Kim Sang-Gyun, Kim Hwa Pyung, Bae Ji Hoon
Department of Orthopaedic Surgery, National Medical Center, Seoul, Republic of Korea.
Department of Orthopaedic Surgery, Korea University Guro Hospital, Seoul, Republic of Korea.
J Bone Joint Surg Am. 2024 Jan 17;106(2):158-168. doi: 10.2106/JBJS.23.00519. Epub 2023 Nov 7.
Although several studies have compared the clinical outcomes of septic and aseptic revision total knee arthroplasty (TKA), their results have been controversial. Therefore, this study aimed to compare clinical outcomes and complications of septic and aseptic revision TKA through a systematic review and meta-analysis.
The PubMed (MEDLINE) and Embase databases were searched for studies evaluating the clinical outcomes and complications of 2-stage septic revision and aseptic revision TKAs. A systematic review of clinical outcomes (Knee Society Knee and Function Scores and range of motion) and complications (reoperation, infection, and failure rates) was conducted.
Thirteen studies were included in the systematic review. The mean MINORS (Methodological Index for NOn-Randomized Studies) score of the included studies was 20.5 (range, 18 to 22). The meta-analysis revealed higher reoperation (risk ratio [RR], 1.98; 95% confidence interval [CI], 1.50 to 2.62; p < 0.00001), infection (RR, 4.08; 95% CI, 2.94 to 5.64; p < 0.00001), and failure rates (RR, 2.88; 95% CI, 1.38 to 6.03; p = 0.005) in septic revision TKAs than in aseptic revision TKAs. Moreover, septic revision TKAs showed lower Knee Society Knee Scores compared with aseptic TKAs (mean difference [MD], -6.86; 95% CI, -11.80 to -1.92; p = 0.006).
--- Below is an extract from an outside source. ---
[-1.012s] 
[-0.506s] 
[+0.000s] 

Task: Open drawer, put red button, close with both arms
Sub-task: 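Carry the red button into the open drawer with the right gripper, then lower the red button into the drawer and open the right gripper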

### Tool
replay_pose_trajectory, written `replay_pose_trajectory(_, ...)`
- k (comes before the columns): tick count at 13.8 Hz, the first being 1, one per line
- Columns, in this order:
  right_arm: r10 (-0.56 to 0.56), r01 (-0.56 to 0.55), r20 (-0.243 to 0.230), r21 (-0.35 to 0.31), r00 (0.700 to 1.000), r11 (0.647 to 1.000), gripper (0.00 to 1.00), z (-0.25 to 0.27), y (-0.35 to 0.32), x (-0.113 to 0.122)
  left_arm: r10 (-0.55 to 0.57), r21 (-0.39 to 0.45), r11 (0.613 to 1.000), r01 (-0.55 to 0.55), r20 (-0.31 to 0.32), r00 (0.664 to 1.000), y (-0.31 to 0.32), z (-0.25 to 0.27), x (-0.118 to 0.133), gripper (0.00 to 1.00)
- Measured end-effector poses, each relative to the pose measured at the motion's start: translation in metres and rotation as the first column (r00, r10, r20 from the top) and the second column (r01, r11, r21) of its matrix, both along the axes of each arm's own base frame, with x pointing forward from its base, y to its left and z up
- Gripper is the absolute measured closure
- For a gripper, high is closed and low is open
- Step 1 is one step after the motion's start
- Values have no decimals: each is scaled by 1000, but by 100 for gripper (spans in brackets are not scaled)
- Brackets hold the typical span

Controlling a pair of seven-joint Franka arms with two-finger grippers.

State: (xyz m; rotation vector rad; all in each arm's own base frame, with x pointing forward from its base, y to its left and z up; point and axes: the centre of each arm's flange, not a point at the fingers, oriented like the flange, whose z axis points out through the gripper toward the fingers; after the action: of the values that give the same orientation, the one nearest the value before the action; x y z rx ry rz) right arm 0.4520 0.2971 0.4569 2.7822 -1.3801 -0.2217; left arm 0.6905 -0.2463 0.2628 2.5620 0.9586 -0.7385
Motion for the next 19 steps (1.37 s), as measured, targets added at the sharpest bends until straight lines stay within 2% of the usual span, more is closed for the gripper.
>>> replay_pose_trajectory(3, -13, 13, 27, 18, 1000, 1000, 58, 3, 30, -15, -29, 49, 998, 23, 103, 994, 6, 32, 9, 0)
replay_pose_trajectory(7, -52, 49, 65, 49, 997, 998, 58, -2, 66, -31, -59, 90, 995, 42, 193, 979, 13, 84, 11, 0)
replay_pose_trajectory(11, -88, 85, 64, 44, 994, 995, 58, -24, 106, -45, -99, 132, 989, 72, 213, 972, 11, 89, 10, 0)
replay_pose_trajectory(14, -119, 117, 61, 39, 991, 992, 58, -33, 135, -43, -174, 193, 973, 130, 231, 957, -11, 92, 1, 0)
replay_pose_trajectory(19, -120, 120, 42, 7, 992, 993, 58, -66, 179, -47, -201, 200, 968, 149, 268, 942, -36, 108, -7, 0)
However, the Knee Society Function Score (MD, -1.84; 95% CI, -7.84 to 3.80; p = 0.52) and range of motion (MD, -6.96°; 95% CI, -16.23° to 2.31°; p = 0.14) were not significantly different between septic and aseptic revision TKAs.
Despite the heterogeneity of prosthesis designs and surgical protocols used in septic and aseptic revision TKAs, the results of this systematic review suggest that 2-stage septic revision TKAs have poorer clinical outcomes and higher complication rates than aseptic revision TKAs do.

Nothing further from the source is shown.